Newroz’un Aryen toplulukların tamamına özgü bir gelenek olduğunu PKK Merkez Komite üyesi Dilzar Dilok, “PKK ile Newroz ateşi daha da gürleşmiştir diyebiliriz ancak daha da önemlisi yüzyıldır söndürülmüş olan Kürt ateşinin PKK ile birlikte küllerinden yeniden tutuşturulduğunu öncelikle söylemek gerekir. Bizim açımızdan Newroz’un her gün yenilenen bir anlamı var. Çünkü unutturulan tarihsel boyut öğrenildikçe bugünü tarihin ışığında yaratan Ölümsüz şehitlerimizin yeniden yarattıkları bir Newroz anlamı var” dedi.

PKK Merkez Komite Üyesi sayın Dilzar Dilok ile Newroz gününün tarihi önemini ve 2016 yılında gerçekleşecek olan Newroz’la ilgili konuştuk.

Sayın Dilok tarihte Newroz sadece Kürtler için mi bir anlam ifade ediyor?

Newroz, dile geldiği anda zalimin zulmü karşısında direnişi hatırlattığı için Kürtlerle özdeşleşmiştir. Oysa Aryen toplulukların tamamına özgü bir gelenektir. Persler de kendi tarihlerini destansı bir tarzda topladıkları Şehname’de kendi doğuş ve diriliş bayramı olarak ele alırlar. Her halkın hafızasında yaratılışa dair söylenceler, masalsılar, destanlar ya da doğuş-varoluş anlatıları vardır. Yok sayılan, yok edilmeye çalışılan ve yokluğu üzerinden düşmanlarını var eden Kürdistan halkının tarihi her ne kadar unutturulmaya, sıkça tekrarlanan söylemle mezara gömülmeye ve üstü betonlanmaya çalışılsa da bu başarılamamıştır. Bunun nedeni tarihinde Newroz gibi güçlü direnişlerin yaşanmış olmasıdır. Diriliş destanı olarak anlatılan Newroz’u her gün yeniden incelemek ve anlam vermek, verilen zulüm ve direniş anlamlarını yaşadığımız güne uyarlayarak bir yeni anlam çıkarmak gerekir. Çünkü tarih, ancak böyle nefes almaya devam eder.

Omuzlarından yılanlar çıkan ve her gün bu yılanları Kürt gençlerinin beyinleriyle doyuran Dehak, zulmü, zulümkarları ve egemen sistemleri anlatır. Egemen sistemler onları yöneten bir beyin kadar Kürtleri yem olarak verdikleri sömürü araçlarıyla birlikte var olurlar.
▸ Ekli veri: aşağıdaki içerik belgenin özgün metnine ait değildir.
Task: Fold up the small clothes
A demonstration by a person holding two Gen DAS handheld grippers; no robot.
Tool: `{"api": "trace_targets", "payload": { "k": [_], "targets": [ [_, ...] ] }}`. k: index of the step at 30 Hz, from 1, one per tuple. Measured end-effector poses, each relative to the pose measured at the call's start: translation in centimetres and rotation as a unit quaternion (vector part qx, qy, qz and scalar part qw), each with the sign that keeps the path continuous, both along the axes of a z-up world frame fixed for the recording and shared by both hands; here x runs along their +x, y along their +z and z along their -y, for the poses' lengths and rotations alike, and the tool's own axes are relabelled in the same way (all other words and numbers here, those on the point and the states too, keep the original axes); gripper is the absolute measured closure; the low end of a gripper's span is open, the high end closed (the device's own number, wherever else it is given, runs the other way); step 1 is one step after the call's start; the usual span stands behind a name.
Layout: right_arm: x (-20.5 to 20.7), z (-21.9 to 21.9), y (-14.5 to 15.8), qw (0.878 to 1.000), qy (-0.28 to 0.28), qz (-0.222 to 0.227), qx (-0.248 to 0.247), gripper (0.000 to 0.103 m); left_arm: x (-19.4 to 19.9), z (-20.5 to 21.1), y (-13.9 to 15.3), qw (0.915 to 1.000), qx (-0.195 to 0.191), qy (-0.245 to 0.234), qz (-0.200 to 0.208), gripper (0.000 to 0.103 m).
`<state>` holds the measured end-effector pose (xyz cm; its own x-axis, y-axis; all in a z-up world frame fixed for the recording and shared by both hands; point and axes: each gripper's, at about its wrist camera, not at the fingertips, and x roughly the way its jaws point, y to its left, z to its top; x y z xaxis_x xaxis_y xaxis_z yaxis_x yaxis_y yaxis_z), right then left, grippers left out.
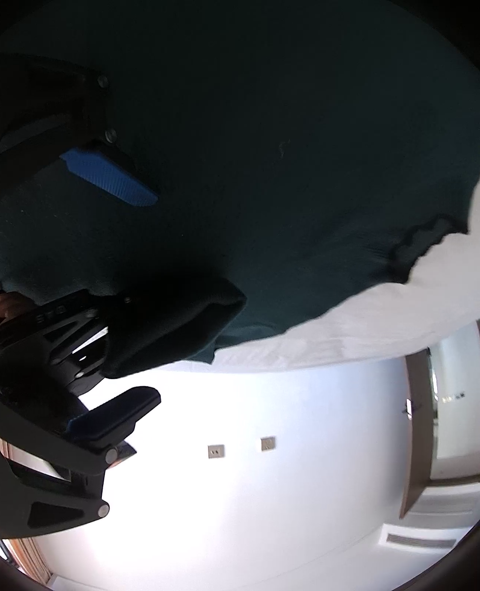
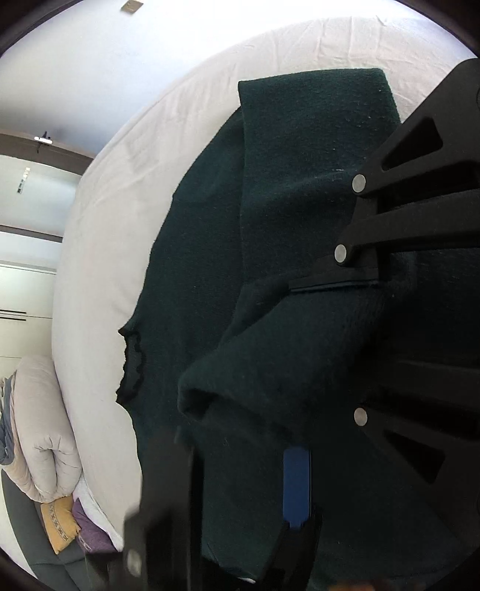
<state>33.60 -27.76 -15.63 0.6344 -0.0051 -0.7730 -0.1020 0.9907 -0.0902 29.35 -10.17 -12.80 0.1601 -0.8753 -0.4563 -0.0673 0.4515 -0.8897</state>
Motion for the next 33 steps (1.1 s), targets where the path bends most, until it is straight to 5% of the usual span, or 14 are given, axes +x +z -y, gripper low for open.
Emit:
{"api": "trace_targets", "payload": {
  "k": [4,6,9,11,14,17,21,25,33],
  "targets": [
    [-4.0,1.1,-1.4,0.999,0.001,-0.014,0.034,0.071,0.1,1.2,-0.1,0.9999,-0.010,-0.005,-0.003,0.004],
    [-4.5,1.3,-1.5,0.998,-0.005,-0.014,0.063,0.038,-0.3,1.6,-0.3,0.9999,-0.004,-0.011,-0.005,0.011],
    [-6.3,2.8,-1.2,0.993,-0.026,-0.002,0.119,0.034,-0.5,2.7,-1.1,0.9995,0.003,-0.030,-0.007,0.043],
    [-7.5,4.6,-1.5,0.983,-0.045,-0.009,0.180,0.034,-0.3,3.0,-1.0,0.9989,0.030,-0.037,-0.002,0.097],
    [-9.0,7.8,-2.9,0.956,-0.075,-0.020,0.283,0.034,-0.3,2.5,-0.4,0.9981,0.047,-0.038,0.013,0.096],
    [-9.9,9.4,-3.9,0.944,-0.080,-0.007,0.321,0.034,1.0,0.6,1.4,0.9963,0.070,-0.027,0.042,0.096],
    [-12.5,11.8,-4.2,0.922,-0.091,0.002,0.378,0.034,3.0,-2.9,3.8,0.9850,0.146,-0.007,0.091,0.096],
    [-16.5,13.9,-4.1,0.919,-0.092,0.010,0.382,0.034,4.5,-7.6,3.2,0.9756,0.197,0.034,0.092,0.096],
    [-17.6,13.7,-2.9,0.924,-0.090,0.014,0.370,0.034,4.8,-11.0,-0.3,0.9710,0.221,0.062,0.065,0.095]
  ]
}}
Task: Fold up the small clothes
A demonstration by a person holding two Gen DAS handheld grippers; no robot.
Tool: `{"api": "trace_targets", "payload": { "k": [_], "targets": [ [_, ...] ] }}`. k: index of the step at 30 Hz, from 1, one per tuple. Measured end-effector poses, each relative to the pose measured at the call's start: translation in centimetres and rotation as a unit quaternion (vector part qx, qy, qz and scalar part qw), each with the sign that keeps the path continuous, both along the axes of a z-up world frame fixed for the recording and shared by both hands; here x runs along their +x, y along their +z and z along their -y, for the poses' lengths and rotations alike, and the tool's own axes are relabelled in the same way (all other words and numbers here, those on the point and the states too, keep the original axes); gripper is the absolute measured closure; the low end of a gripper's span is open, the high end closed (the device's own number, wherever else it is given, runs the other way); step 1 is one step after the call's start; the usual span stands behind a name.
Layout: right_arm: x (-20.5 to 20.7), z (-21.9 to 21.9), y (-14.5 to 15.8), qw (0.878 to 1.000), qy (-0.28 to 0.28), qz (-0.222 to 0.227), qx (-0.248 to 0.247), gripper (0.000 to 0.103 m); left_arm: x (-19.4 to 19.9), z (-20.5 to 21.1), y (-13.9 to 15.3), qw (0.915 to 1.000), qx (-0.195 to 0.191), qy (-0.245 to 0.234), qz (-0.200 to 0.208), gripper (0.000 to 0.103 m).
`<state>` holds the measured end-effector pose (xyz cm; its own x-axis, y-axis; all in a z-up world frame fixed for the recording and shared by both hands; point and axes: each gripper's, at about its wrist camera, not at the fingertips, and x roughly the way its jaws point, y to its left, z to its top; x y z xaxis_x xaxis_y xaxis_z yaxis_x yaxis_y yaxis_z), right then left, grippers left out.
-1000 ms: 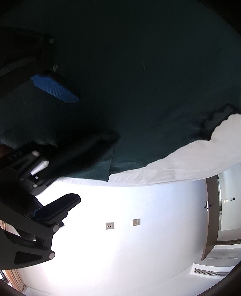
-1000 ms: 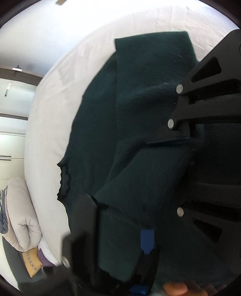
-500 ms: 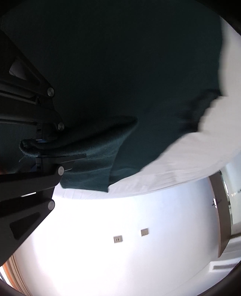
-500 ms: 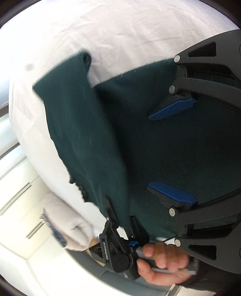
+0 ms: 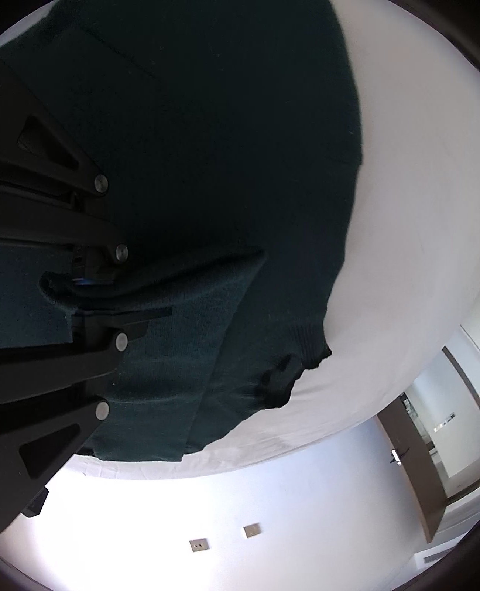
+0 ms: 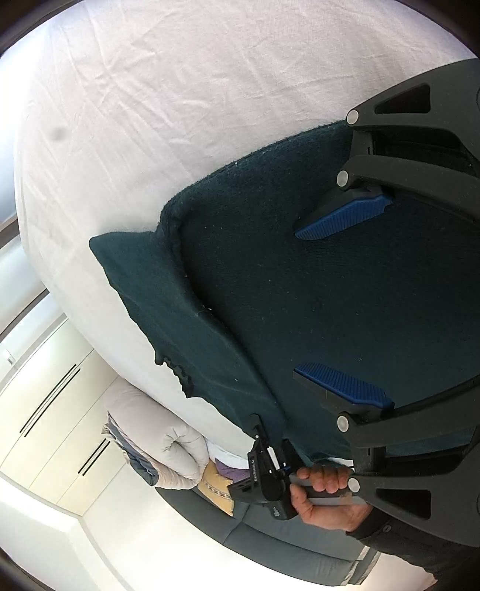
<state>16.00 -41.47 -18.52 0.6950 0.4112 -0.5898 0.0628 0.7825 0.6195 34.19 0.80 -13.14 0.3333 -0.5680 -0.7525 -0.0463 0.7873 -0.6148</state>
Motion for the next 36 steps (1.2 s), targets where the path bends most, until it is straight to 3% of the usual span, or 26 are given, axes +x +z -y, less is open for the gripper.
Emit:
{"api": "trace_targets", "payload": {
  "k": [5,7,8,15,26,32,36],
  "targets": [
    [0.1,-0.5,1.1,1.000,0.000,-0.009,0.001,0.034,-0.3,0.4,0.2,0.9998,0.012,-0.012,0.013,0.085],
    [0.2,-0.4,1.8,1.000,-0.007,-0.011,0.010,0.034,-0.9,0.6,0.5,0.9990,0.027,-0.022,0.027,0.085],
    [0.4,-0.2,2.3,1.000,-0.016,-0.007,0.008,0.034,-1.3,0.5,0.6,0.9985,0.035,-0.024,0.035,0.091],
    [1.0,0.6,0.9,0.998,-0.044,-0.034,0.031,0.034,-3.1,-1.9,0.8,0.9991,0.010,0.006,0.040,0.094],
    [1.8,-1.5,0.7,0.998,-0.039,-0.039,0.011,0.034,-3.6,-4.0,0.0,0.9989,-0.010,0.026,0.037,0.095],
    [4.4,0.5,3.8,0.998,-0.043,-0.003,0.034,0.034,-3.7,-4.4,-0.1,0.9989,-0.013,0.026,0.038,0.095],
    [9.3,2.7,5.4,0.995,-0.033,0.026,0.085,0.034,-3.1,-4.8,-1.1,0.9988,-0.032,0.027,0.026,0.092]
  ]
}}
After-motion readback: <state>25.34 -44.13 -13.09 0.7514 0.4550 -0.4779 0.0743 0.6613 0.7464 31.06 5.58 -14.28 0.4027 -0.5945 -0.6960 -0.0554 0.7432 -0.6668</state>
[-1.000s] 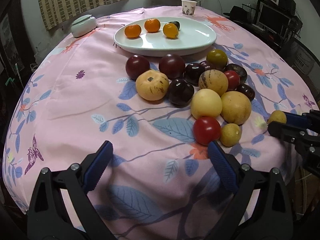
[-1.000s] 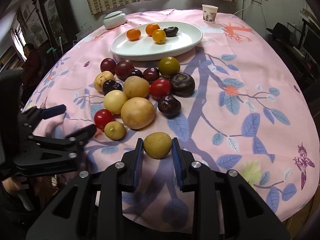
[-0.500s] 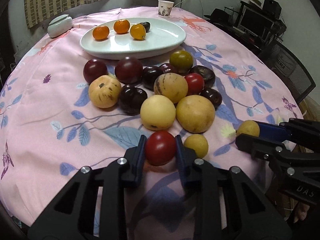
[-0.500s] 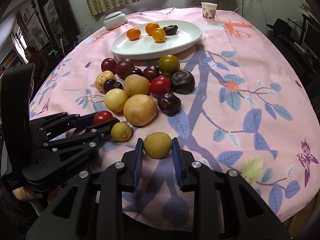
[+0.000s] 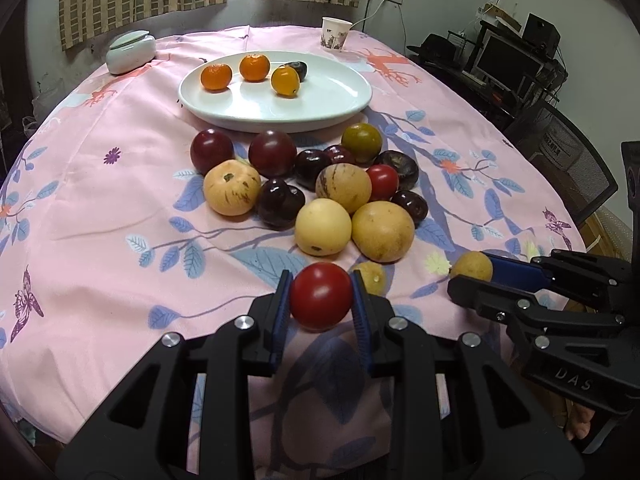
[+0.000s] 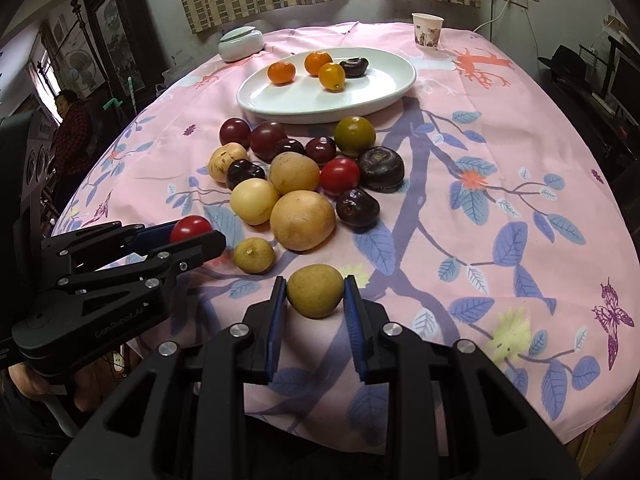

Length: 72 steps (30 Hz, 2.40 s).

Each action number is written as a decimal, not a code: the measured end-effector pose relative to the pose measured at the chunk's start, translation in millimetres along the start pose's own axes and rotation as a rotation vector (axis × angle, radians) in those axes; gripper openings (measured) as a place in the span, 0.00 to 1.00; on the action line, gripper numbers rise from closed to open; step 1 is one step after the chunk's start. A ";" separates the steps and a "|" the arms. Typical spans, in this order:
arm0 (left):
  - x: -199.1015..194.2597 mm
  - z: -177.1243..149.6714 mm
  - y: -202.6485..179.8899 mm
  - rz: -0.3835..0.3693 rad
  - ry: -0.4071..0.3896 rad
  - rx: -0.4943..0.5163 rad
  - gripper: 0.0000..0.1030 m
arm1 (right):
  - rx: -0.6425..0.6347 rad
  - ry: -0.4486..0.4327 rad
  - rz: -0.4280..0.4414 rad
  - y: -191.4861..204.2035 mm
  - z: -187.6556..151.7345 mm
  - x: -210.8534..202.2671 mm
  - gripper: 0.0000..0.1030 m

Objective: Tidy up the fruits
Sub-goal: 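Place the pear and red plum on the white plate, opening both tools, then grasp the large pale pear with the right tool while the left tool grasps a round pear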

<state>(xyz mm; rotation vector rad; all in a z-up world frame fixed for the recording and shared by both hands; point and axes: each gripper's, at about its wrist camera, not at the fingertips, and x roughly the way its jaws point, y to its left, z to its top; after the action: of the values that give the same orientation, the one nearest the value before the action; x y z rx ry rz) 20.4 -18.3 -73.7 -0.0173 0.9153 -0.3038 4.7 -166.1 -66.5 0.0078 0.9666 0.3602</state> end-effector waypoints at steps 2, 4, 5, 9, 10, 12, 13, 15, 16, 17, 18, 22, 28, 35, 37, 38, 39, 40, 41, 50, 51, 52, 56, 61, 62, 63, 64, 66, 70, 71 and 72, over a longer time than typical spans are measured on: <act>-1.4 -0.9 0.2 -0.001 -0.001 0.000 0.28 | -0.003 0.000 0.002 1.6 -0.3 -0.1 0.28; -1.4 -1.1 0.3 0.000 -0.001 0.000 0.28 | -0.003 0.001 0.002 2.2 -0.5 0.2 0.28; -1.4 -1.2 0.3 -0.001 -0.001 0.000 0.28 | -0.003 0.001 0.004 2.8 -0.5 0.8 0.28; -5.9 1.3 1.9 0.000 -0.010 0.007 0.28 | 0.002 0.002 0.015 2.6 1.2 5.2 0.28; -7.7 4.3 3.2 0.000 -0.013 0.007 0.28 | 0.008 0.003 0.023 1.5 3.1 6.3 0.28; -12.2 13.7 8.6 -0.005 -0.022 0.005 0.28 | 0.004 -0.002 0.031 -0.4 10.7 6.4 0.28; -14.5 21.2 12.2 -0.002 -0.030 0.006 0.28 | -0.007 -0.007 0.026 -0.3 16.7 5.8 0.28; -17.7 41.3 20.6 0.020 -0.049 0.011 0.28 | -0.039 -0.024 0.008 -0.2 36.4 4.1 0.28; -18.2 54.0 25.9 0.031 -0.057 0.009 0.28 | -0.052 -0.032 0.004 -0.3 47.0 4.4 0.28; -17.6 67.8 31.5 0.035 -0.063 0.005 0.28 | -0.066 -0.044 0.003 -0.9 61.8 5.4 0.28; -14.6 85.6 39.0 0.038 -0.068 -0.006 0.28 | -0.077 -0.053 0.002 -3.0 76.7 7.8 0.28; 15.8 154.2 61.3 0.063 -0.068 -0.019 0.28 | -0.092 -0.064 0.001 -12.8 145.3 36.5 0.28; 96.1 222.2 80.5 0.088 0.036 -0.057 0.28 | 0.004 0.012 -0.039 -49.6 231.8 119.2 0.28; 137.7 240.5 89.2 0.080 0.087 -0.091 0.28 | 0.049 0.071 -0.041 -72.3 256.5 160.5 0.28; 143.6 244.1 87.6 0.079 0.092 -0.087 0.28 | 0.045 0.074 -0.041 -71.6 258.3 163.6 0.28; 145.6 245.6 87.1 0.081 0.093 -0.086 0.28 | 0.044 0.077 -0.039 -71.5 260.0 165.5 0.28; 148.3 247.4 86.4 0.084 0.094 -0.085 0.28 | 0.042 0.080 -0.040 -71.2 262.1 167.4 0.28; 150.5 248.9 86.2 0.086 0.095 -0.084 0.29 | 0.042 0.080 -0.040 -70.7 263.4 169.0 0.28; 152.7 250.5 86.1 0.087 0.098 -0.084 0.29 | 0.045 0.079 -0.040 -70.7 265.1 170.7 0.28; 95.2 253.9 98.0 0.078 0.009 -0.143 0.63 | 0.016 0.014 -0.073 -66.2 262.5 125.8 0.52; 78.2 248.4 100.1 0.081 -0.010 -0.148 0.66 | -0.007 -0.001 -0.082 -62.8 257.9 110.6 0.57; 62.3 240.3 101.2 0.085 -0.028 -0.148 0.70 | -0.029 -0.016 -0.091 -59.3 250.8 94.5 0.58; 11.3 182.2 95.7 0.123 -0.110 -0.110 0.90 | -0.080 -0.054 -0.088 -49.1 191.9 39.0 0.60; -2.0 95.2 90.3 0.105 -0.095 -0.143 0.90 | 0.025 -0.001 0.023 -42.9 91.2 29.6 0.62; -4.0 80.7 88.7 0.101 -0.093 -0.150 0.90 | 0.028 -0.007 0.040 -37.0 76.2 25.7 0.62; -5.5 66.9 86.3 0.108 -0.090 -0.151 0.90 | 0.023 -0.014 0.052 -29.6 61.9 21.3 0.62; -6.6 55.8 84.1 0.124 -0.081 -0.144 0.90 | 0.013 -0.023 0.062 -21.4 49.2 17.1 0.62; -8.1 40.8 79.2 0.145 -0.057 -0.117 0.90 | -0.007 -0.037 0.065 -4.5 30.2 11.5 0.62; -16.2 23.0 73.6 0.189 -0.064 -0.084 0.90 | -0.037 -0.052 0.030 13.0 22.0 15.7 0.47; -18.0 20.1 73.0 0.189 -0.066 -0.082 0.90 | -0.030 -0.039 0.034 13.6 24.0 20.5 0.45; -20.4 17.3 73.5 0.185 -0.068 -0.082 0.90 | -0.018 -0.033 0.038 10.7 26.0 24.5 0.45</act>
<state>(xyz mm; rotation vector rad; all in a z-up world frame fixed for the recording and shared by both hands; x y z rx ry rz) 40.7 55.5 -57.8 -0.0184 0.8549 -0.0926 35.0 -144.6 -69.5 0.0155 0.9315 0.4029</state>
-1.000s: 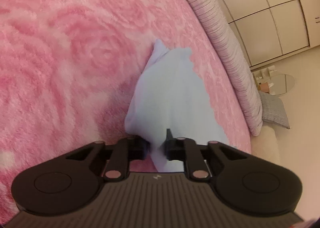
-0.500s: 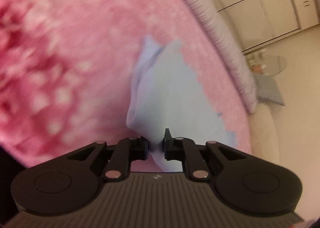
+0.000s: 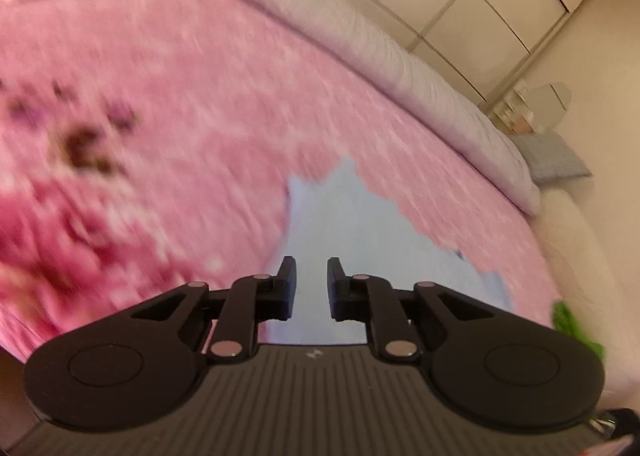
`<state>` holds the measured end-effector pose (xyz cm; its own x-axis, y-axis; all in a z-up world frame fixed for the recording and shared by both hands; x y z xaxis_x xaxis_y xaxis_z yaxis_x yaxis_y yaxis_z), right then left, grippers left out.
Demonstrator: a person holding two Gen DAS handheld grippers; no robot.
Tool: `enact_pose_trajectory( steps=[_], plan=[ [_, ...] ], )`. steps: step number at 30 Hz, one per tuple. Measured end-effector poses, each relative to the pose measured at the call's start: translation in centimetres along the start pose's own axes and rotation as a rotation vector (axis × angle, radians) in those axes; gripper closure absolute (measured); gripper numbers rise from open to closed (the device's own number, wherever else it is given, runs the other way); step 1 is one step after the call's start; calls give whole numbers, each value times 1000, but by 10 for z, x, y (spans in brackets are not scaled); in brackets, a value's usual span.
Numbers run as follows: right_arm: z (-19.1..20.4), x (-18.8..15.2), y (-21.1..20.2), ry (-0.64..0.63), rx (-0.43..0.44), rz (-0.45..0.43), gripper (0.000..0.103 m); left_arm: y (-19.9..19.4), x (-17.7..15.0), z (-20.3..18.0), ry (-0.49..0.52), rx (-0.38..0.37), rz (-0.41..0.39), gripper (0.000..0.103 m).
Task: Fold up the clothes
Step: 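Lift the folded sweatshirt with the left gripper while the right gripper grasps another corner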
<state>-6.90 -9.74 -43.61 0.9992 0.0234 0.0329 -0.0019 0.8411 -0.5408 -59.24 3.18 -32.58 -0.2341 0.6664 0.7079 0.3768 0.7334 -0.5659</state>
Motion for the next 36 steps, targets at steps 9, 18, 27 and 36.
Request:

Kürt gençlerinin beyinleri Dehak’ta maddesel olarak tüketilirken çağlar boyunca anlam olarak tüketilmiştir. Günümüz dehaklarının Kürt gençlerinin beyinlerini eğitim sisteminde, sömürü sisteminin farklı asimilasyoncu aşamalarında, okullarda, işyerlerinde ve yaşamın birçok yerinde nasıl sömürdüğünü uzun uzun anlatmaya gerek yoktur. İnkâr edilen Kürdistanlı beyinler ve bedenler üzerinden inşa edilen Türklük, inkarı sürdürerek kendini sağlamlaştırmaya çalışmaktadır. Bu sağlamlaşmanın kökeninde Kürt enerjisinin, beyninin ve gücünün sömürülerek (destanda Dehak tarafından yenerek) Türklük var ediliyor, güçlendiriliyor, yükseltiliyor ve kendi varlığını garantiye alıyor. Türklüğün kendini var etmesi için Kürt beynine ihtiyacı vardır. Çok güncel bir örnek, sıkıştığında Önderliğe koşan AKP hükümetinin durumunda ortaya çıkmaktadır. Yine bugün her gün gençlerimizin, çocuklarımızın katledilmesi, bu katliamların Türk devlet sisteminin varoluşsal bir özelliği olmasından kaynağını almaktadır.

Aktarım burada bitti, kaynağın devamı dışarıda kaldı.